#### Work instructions
What lines of the data below include the word "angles"? Report them by copying each.

#### Data below
————

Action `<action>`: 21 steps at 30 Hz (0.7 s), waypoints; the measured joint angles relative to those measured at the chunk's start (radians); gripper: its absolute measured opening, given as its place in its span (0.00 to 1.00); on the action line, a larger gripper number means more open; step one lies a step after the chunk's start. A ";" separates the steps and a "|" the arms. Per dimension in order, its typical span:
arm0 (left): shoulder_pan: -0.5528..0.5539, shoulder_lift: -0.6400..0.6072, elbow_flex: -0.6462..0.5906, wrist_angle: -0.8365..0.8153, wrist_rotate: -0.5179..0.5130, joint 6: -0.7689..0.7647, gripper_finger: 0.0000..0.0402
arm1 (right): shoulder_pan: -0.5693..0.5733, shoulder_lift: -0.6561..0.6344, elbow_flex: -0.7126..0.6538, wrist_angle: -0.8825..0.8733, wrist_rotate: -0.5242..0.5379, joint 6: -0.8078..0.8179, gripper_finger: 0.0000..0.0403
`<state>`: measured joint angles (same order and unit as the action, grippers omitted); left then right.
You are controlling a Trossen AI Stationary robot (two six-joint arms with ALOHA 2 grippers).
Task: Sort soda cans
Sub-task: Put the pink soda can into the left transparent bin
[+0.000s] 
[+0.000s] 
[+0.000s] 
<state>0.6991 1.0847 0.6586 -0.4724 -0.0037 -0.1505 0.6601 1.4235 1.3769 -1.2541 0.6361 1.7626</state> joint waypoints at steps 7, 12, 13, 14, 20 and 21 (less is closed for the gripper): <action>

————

#### Task result
Action `<action>`: 21 steps at 30 Hz (0.7 s), waypoints; the measured joint angles relative to those measured at the chunk's start (radians); gripper: its absolute measured opening, given as its place in its span (0.00 to 1.00); on the action line, a larger gripper number means more open; step one lies a step after the chunk's start. A ";" separates the steps and a "|" the arms. Per dimension in order, its typical span:
`<state>`: measured joint angles (same order and unit as the action, grippers omitted); left then right.

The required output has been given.